O Atlas Solar do Amapá foi apresentado pelo governador Clécio Luís, na COP30, como ferramenta estratégica para o desenvolvimento sustentável e a diversificação da matriz energética. O anúncio ocorreu nesta terça-feira (11), em Belém–PA.
O Atlas Solar, lançado pelo Governo do Amapá em 2024, reúne mapas georreferenciados com as áreas mais promissoras para geração solar. O material estima o potencial técnico e econômico, reforçado pela localização do estado na linha do Equador, que garante alta incidência solar ao longo do ano.
Clécio Luís destacou que o Amapá tem capacidade para gerar até 56 gigawatts (GW), número 50 vezes maior que a produção atual do estado, que gira em torno de 1 GW, considerando as cinco hidrelétricas em operação.

Durante o painel da Estratégia Amazônia 2050, Clécio ressaltou que dados e conhecimento são fundamentais para decisões responsáveis. “Os extremos são ruins. O caminho do meio é o conhecimento, que permite a melhor tomada de decisão”, afirmou o governador.
Ele reforçou que o Atlas Solar é exemplo concreto de uso de ciência aplicada para orientar investimentos e políticas públicas.
Por que o Atlas Solar virou referência nacional?
O documento foi reconhecido como Boa Prática Nacional pelo Congresso Brasileiro de Minas e Energia (CBME) 2025. Também passou a ser usado como referência pelo Instituto de Energia da PUC-Rio (IEPUC).
A ferramenta consolida o Amapá como protagonista em energia limpa — setor no qual o estado já se destaca com a produção excedente das hidrelétricas que abastecem o Sistema Interligado Nacional (SIN).
Estratégia Amazônia 2050: qual o objetivo?
Lançada durante a COP30 pelo Consórcio da Amazônia Legal, a Estratégia 2050 cria uma rota comum de desenvolvimento sustentável para os nove estados da região, conectando:
- Economia
- Meio ambiente
- Inclusão social

Clécio defendeu soluções híbridas e decisões baseadas na realidade amazônica. “Essa estratégia é autoconhecimento e empoderamento de gestores, lideranças indígenas, quilombolas e comunitárias.”
O que é a Plataforma CAL2050?
Apresentada no evento, a plataforma reúne dados integrados dos nove estados da Amazônia Legal, permitindo monitorar avanços e apoiar decisões orientadas por evidências.
O lançamento ocorreu no Hub Amazônia, dentro da Blue Zone da COP30, com participação de todos os governadores da região.
Por que a COP30 é histórica para a Amazônia?
A COP30, realizada pela primeira vez na Amazônia, reúne lideranças globais entre 10 e 21 de novembro, em Belém.

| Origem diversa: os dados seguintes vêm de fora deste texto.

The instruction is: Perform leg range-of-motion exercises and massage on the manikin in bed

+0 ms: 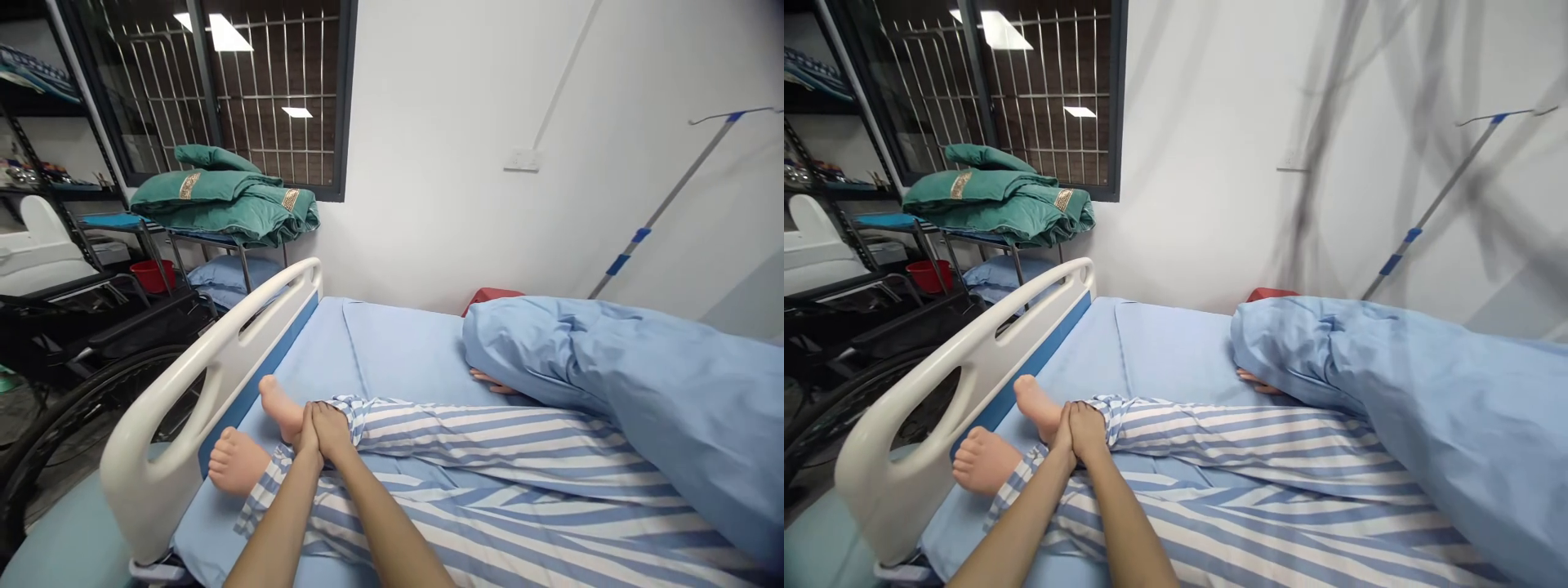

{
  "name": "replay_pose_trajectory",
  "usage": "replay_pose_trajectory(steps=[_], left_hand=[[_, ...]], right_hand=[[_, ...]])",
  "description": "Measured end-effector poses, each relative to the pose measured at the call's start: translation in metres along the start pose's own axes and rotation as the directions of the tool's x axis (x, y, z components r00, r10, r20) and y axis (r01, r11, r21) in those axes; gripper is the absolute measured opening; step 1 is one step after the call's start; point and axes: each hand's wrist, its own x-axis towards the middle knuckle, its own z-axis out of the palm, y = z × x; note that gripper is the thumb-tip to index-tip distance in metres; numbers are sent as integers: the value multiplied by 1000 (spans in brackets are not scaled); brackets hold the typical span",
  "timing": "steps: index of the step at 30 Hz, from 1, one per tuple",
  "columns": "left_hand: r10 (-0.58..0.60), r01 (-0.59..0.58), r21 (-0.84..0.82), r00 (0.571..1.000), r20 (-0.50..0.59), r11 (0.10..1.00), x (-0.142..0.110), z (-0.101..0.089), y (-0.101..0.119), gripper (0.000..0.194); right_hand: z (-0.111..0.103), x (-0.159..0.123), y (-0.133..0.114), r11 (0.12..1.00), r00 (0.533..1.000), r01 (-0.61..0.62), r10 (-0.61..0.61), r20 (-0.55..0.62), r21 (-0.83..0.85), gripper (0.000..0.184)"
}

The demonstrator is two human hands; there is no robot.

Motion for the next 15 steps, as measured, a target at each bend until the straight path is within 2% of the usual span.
replay_pose_trajectory(steps=[3, 8, 11, 13, 15], left_hand=[[107, -106, 24, 993, -59, 994, 2, 2, -6, 30], [185, -179, 53, 974, -127, 982, 2, 15, -15, 31], [175, -165, 78, 973, -150, 983, 7, 16, -19, 28], [120, -112, 64, 984, -134, 992, 6, 16, -19, 27], [-21, 21, -23, 1000, -18, 1000, -2, 21, -16, 27]], right_hand=[[-3, -2, 0, 997, 1000, -22, 21, 10, 69, 32], [-12, 9, 7, 992, 985, -16, -5, 173, 122, 31], [-15, 22, 11, 994, 965, -6, -25, 262, 113, 32], [-15, 30, 13, 995, 944, 1, -35, 327, 103, 37], [-15, 37, 15, 996, 924, 3, -36, 381, 87, 41]])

A forte presença do Amapá reforça o papel do estado na pauta ambiental mundial.
Com 73,5% do território sob proteção, o governo demonstra que é possível alinhar conservação, inovação e desenvolvimento social.

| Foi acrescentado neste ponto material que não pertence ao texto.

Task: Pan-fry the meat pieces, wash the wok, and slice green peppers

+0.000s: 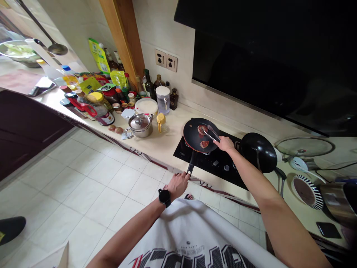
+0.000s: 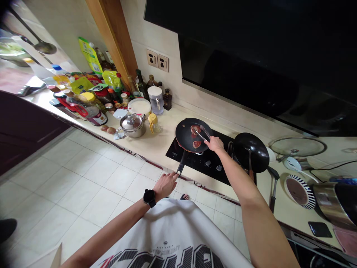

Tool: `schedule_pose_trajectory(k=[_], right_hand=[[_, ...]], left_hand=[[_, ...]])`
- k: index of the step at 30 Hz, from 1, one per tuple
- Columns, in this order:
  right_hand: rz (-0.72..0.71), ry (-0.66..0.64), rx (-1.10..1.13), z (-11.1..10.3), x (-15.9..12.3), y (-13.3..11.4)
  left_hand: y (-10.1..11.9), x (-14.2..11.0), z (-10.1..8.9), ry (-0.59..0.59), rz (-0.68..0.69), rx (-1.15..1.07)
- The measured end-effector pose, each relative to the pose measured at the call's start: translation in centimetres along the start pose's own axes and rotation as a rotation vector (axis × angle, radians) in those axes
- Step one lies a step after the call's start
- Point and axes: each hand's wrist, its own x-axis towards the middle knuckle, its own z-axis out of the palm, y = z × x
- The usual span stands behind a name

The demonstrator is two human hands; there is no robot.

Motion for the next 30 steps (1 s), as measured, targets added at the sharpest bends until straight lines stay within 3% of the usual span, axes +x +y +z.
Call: schedule_pose_trajectory(k=[30], right_hand=[[-0.053,0.029,-0.123,-0.6,-1.6,-1.0]], left_hand=[[0.2,0.1,-0.4,-0.001,-0.006,0.005]])
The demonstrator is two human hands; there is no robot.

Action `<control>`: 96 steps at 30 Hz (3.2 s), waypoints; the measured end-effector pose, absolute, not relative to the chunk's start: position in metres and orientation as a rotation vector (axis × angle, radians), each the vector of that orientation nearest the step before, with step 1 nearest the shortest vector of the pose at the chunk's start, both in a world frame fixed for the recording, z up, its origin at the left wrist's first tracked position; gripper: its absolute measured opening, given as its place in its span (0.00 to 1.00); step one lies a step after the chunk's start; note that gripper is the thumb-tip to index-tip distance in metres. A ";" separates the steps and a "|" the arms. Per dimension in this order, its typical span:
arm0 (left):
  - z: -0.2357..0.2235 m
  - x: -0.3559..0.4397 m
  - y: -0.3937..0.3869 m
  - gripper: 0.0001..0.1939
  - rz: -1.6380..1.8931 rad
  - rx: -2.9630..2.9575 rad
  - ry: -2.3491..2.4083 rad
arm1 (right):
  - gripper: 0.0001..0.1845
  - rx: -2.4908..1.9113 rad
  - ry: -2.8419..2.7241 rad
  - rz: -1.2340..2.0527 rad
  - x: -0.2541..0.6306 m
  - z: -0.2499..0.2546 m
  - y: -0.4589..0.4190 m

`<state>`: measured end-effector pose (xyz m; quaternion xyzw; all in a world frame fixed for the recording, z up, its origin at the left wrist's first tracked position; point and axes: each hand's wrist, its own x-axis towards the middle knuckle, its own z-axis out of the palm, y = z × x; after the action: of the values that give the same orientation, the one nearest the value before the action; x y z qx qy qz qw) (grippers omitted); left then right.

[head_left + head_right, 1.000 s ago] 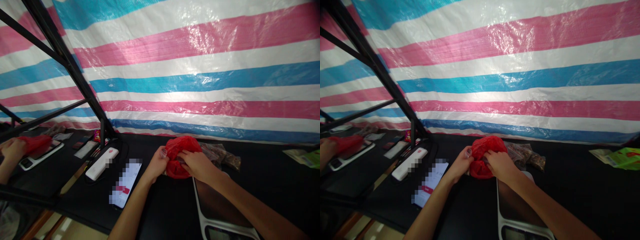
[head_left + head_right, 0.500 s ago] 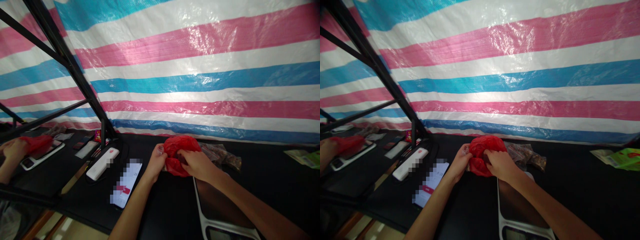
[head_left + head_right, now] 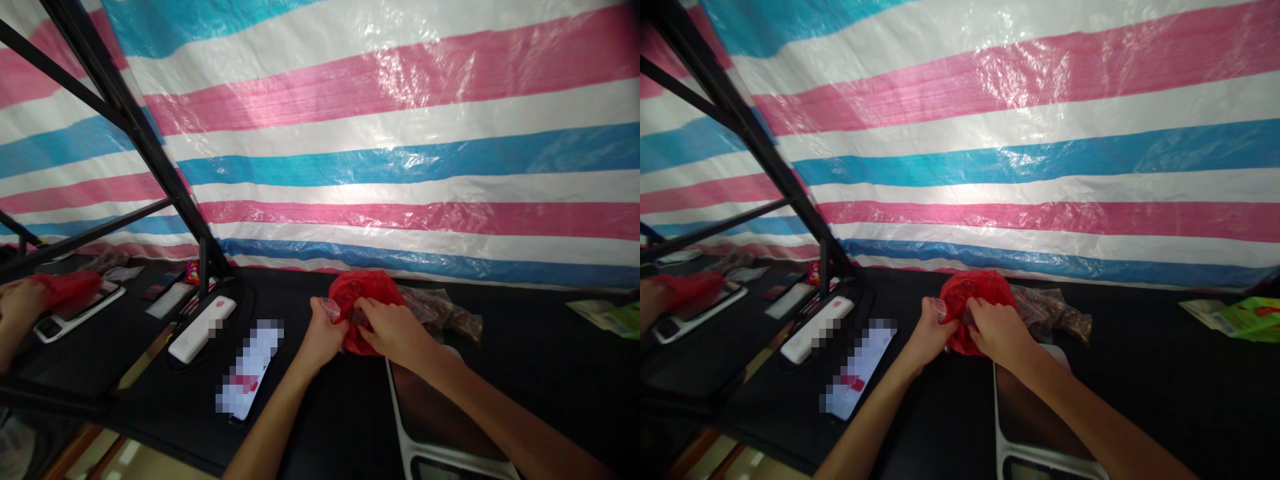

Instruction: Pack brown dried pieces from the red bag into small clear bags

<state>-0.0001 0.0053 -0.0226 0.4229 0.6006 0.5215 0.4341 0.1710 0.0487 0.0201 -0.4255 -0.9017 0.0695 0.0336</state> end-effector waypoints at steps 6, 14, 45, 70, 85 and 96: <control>-0.018 -0.010 0.009 0.21 1.350 0.805 1.369 | 0.17 -1.340 -2.780 0.156 0.179 0.024 0.053; -0.019 -0.008 0.010 0.18 1.347 0.845 1.250 | 0.16 -1.286 -2.800 0.180 0.177 0.026 0.047; -0.014 -0.005 0.011 0.16 1.490 0.708 1.148 | 0.14 -1.192 -2.757 0.321 0.172 0.010 0.046; -0.031 -0.017 0.012 0.25 1.306 1.020 1.477 | 0.15 -0.966 -2.860 0.406 0.176 0.015 0.041; -0.020 -0.013 0.011 0.13 1.229 0.911 1.271 | 0.14 -1.200 -2.778 0.348 0.175 0.010 0.048; -0.012 -0.011 0.009 0.12 1.209 0.859 1.152 | 0.14 -1.211 -2.742 0.492 0.177 0.013 0.051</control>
<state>-0.0106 0.0085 -0.0123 0.3692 0.4951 0.5195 0.5906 0.1772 0.0513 0.0133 -0.3982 -0.9015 0.1617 0.0518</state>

Quais órgãos do Amapá participam da COP30?
A ação integrada reúne:
- Fapeap
- Fundação Marabaixo
- Iepa
- Setec
- Secult
- Sema
- Seplan
- Sepi
- Sejuv
- Seed
- Amapá Internacional
- Agência Amapá
As instituições apresentam projetos, pesquisas e estratégias que fortalecem a presença do estado no debate climático.